Task description: Could you please write out each line of the records exactly, minus the pictures?

Top of Data supplied

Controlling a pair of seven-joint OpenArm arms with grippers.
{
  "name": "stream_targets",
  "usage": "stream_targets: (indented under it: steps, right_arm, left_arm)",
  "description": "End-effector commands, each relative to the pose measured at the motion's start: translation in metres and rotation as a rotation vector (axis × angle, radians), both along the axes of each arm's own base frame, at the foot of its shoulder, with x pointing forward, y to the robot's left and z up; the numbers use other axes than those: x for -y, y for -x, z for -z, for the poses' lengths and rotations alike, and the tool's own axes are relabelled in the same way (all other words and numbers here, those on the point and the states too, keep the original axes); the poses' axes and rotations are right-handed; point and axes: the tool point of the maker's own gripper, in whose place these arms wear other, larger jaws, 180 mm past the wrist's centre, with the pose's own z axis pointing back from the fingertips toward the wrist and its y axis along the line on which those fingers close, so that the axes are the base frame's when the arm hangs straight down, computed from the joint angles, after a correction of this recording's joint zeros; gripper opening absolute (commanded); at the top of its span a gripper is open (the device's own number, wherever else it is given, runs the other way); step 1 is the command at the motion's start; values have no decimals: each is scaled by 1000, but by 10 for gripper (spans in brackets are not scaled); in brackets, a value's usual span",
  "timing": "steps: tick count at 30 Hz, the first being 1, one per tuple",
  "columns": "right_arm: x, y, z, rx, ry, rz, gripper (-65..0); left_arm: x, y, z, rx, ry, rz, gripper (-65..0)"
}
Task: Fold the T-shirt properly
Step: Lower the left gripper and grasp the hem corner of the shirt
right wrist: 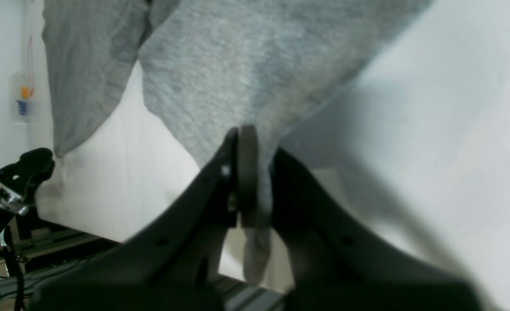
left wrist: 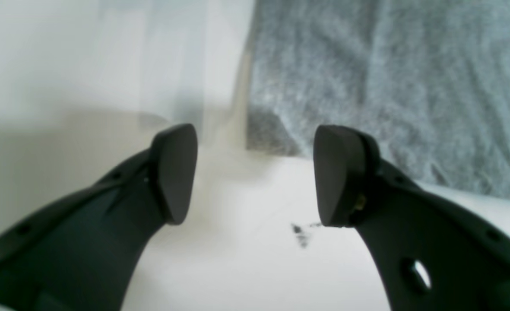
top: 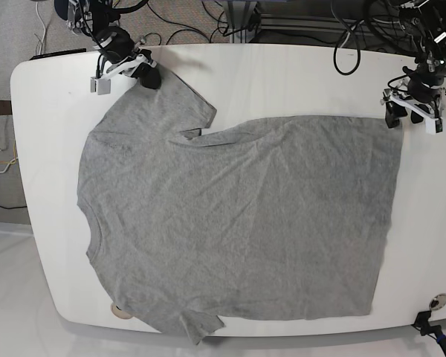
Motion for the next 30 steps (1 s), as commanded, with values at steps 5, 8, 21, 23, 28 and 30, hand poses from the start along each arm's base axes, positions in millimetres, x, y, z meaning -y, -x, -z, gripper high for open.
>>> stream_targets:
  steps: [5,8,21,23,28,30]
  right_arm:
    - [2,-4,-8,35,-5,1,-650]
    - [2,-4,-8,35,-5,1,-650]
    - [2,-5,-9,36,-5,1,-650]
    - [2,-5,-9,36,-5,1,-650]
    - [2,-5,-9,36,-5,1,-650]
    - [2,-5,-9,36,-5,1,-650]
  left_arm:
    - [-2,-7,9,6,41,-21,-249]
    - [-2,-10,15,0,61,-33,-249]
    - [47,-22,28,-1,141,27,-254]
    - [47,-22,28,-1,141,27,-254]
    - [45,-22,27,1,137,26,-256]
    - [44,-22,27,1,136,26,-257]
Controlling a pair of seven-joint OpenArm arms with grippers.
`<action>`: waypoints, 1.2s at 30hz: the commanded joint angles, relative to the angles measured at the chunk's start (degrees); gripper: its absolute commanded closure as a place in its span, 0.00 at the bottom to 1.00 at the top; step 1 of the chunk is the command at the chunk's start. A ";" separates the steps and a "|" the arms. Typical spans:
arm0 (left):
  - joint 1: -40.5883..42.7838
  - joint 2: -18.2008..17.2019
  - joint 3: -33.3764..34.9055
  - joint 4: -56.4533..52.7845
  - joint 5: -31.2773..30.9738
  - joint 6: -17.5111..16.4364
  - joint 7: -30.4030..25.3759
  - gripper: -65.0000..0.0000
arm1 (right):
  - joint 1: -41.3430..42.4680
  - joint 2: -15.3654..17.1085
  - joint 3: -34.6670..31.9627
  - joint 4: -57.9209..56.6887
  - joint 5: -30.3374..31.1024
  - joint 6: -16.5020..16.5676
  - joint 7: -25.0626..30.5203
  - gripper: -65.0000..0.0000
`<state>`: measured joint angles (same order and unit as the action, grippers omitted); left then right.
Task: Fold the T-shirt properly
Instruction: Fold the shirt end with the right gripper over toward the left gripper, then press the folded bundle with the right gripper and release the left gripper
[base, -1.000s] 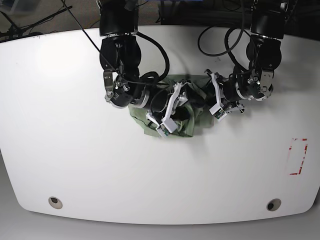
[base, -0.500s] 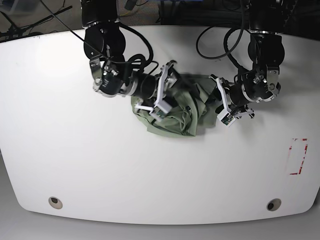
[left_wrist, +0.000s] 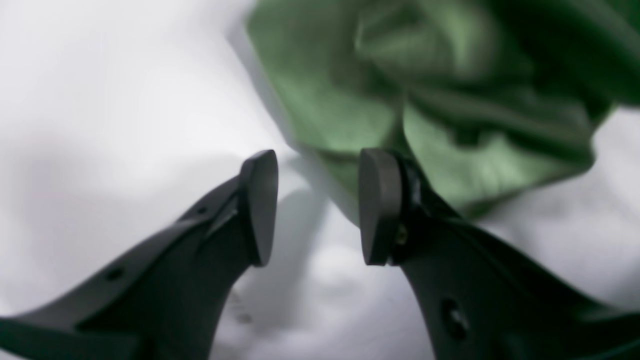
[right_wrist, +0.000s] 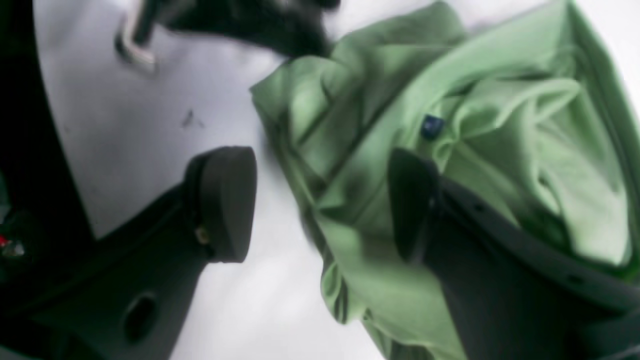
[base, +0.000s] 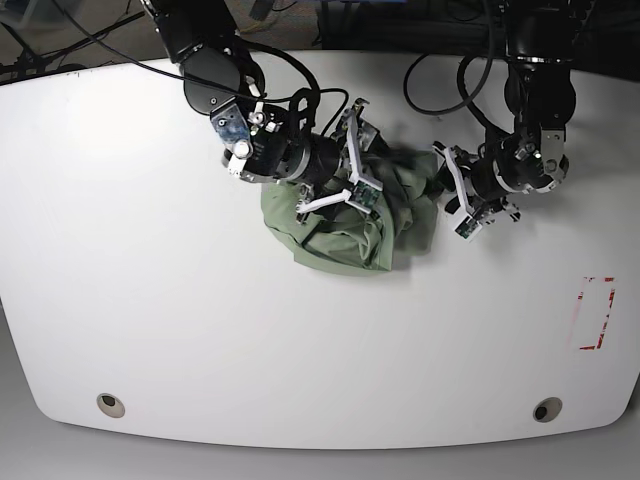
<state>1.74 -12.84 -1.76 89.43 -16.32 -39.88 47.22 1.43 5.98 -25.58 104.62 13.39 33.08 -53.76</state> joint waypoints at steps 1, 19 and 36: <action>-0.99 0.14 0.57 -0.42 -0.96 -0.12 -1.11 0.63 | 0.90 -0.04 0.05 -0.31 -2.35 -0.07 2.11 0.41; -0.90 0.14 4.62 -6.92 -0.96 -0.12 -4.28 0.63 | -0.07 -4.79 0.13 0.92 -11.32 -0.16 6.24 0.95; -1.34 1.90 4.35 -7.01 -1.13 -0.12 -4.36 0.63 | 2.30 -13.05 -1.45 -1.01 -11.23 0.37 6.50 0.95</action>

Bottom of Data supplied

Answer space:
Controlling a pair of seven-joint OpenArm arms with grippers.
{
  "name": "stream_targets",
  "usage": "stream_targets: (indented under it: steps, right_arm, left_arm)",
  "description": "End-effector commands, each relative to the pose measured at the motion's start: translation in metres and rotation as a rotation vector (axis × angle, radians), both along the axes of each arm's own base frame, at the foot of its shoulder, with x pointing forward, y to the robot's left and z up; the numbers use other axes than those: x for -y, y for -x, z for -z, for the poses' lengths and rotations alike, and the tool's own axes are relabelled in the same way (all other words and numbers here, those on the point and the states too, keep the original axes); the poses' axes and rotations are right-handed; point and axes: the tool point of the maker's own gripper, in whose place these arms wear other, larger jaws, 180 mm past the wrist's centre, with the pose's own z axis pointing back from the fingertips toward the wrist and its y axis along the line on which those fingers close, so that the axes are the base frame's when the arm hangs straight down, computed from the joint angles, after a correction of this recording's joint zeros; gripper opening absolute (commanded); at the top of its span a gripper is open (the device's own number, wherever else it is given, runs the other way); step 1 is the command at the motion's start; values have no decimals: each is scaled by 1000, but by 10 for gripper (spans in brackets are not scaled); in brackets, a value's usual span",
  "timing": "steps: tick count at 30 Hz, the first being 1, one per tuple",
  "columns": "right_arm: x, y, z, rx, ry, rz, gripper (-65..0); left_arm: x, y, z, rx, ry, rz, gripper (-65..0)"
}
Task: Fold the T-shirt properly
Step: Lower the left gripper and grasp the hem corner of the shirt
right wrist: 
left wrist: 
top: 
Motion for the next 30 steps (1 s), as commanded, with values at steps 5, 8, 21, 23, 28 and 30, hand poses from the start along each arm's base axes, positions in millimetres, x, y, z meaning -y, -x, -z, gripper high for open.
>>> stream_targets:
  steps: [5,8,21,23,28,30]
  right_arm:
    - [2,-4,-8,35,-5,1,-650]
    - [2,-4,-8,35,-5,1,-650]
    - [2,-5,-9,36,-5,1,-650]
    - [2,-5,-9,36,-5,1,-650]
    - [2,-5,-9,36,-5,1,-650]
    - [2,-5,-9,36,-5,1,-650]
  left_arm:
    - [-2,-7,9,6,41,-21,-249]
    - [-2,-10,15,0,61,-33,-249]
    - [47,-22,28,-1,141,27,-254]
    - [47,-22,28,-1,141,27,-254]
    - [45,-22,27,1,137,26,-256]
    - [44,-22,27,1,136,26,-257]
Controlling a pair of seven-joint OpenArm arms with grippers.
`<action>`: waypoints, 1.2s at 30hz: the commanded joint angles, relative to the angles measured at the chunk's start (degrees); gripper: its absolute commanded closure as a place in its span, 0.00 at the bottom to 1.00 at the top; step 1 of the chunk is the command at the chunk's start. A ";" separates the steps and a "|" the arms. Typical spans:
arm0 (left):
  - joint 1: -40.5883..42.7838
  - joint 2: -18.2008..17.2019
  - joint 3: -33.3764..34.9055
  - joint 4: -56.4533..52.7845
  - joint 5: -31.2773..30.9738
  - joint 6: -17.5111..16.4364
  - joint 7: -30.4030..25.3759
  - gripper: -65.0000..0.0000
arm1 (right):
  - joint 1: -41.3430..42.4680
  - joint 2: -15.3654..17.1085
  - joint 3: -34.6670..31.9627
  - joint 4: -57.9209..56.6887
  - joint 5: -30.3374..31.1024
  - joint 6: -16.5020..16.5676
  - joint 7: -25.0626..30.5203
  - gripper: -65.0000..0.0000
`<state>`: measured joint angles (same order and unit as the action, grippers omitted); left then right.
Task: Fold the T-shirt properly
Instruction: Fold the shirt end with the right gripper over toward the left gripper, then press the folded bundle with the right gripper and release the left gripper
[base, -1.000s] 
[base, -0.500s] 
[left_wrist, +0.000s] 
[right_wrist, +0.000s] 
[base, +0.000s] 
<state>1.74 -12.84 -1.76 89.43 -16.32 -39.88 47.22 1.43 5.98 -25.58 104.62 13.39 33.08 -53.76</state> joint waypoints at steps 1, 19 and 36: <action>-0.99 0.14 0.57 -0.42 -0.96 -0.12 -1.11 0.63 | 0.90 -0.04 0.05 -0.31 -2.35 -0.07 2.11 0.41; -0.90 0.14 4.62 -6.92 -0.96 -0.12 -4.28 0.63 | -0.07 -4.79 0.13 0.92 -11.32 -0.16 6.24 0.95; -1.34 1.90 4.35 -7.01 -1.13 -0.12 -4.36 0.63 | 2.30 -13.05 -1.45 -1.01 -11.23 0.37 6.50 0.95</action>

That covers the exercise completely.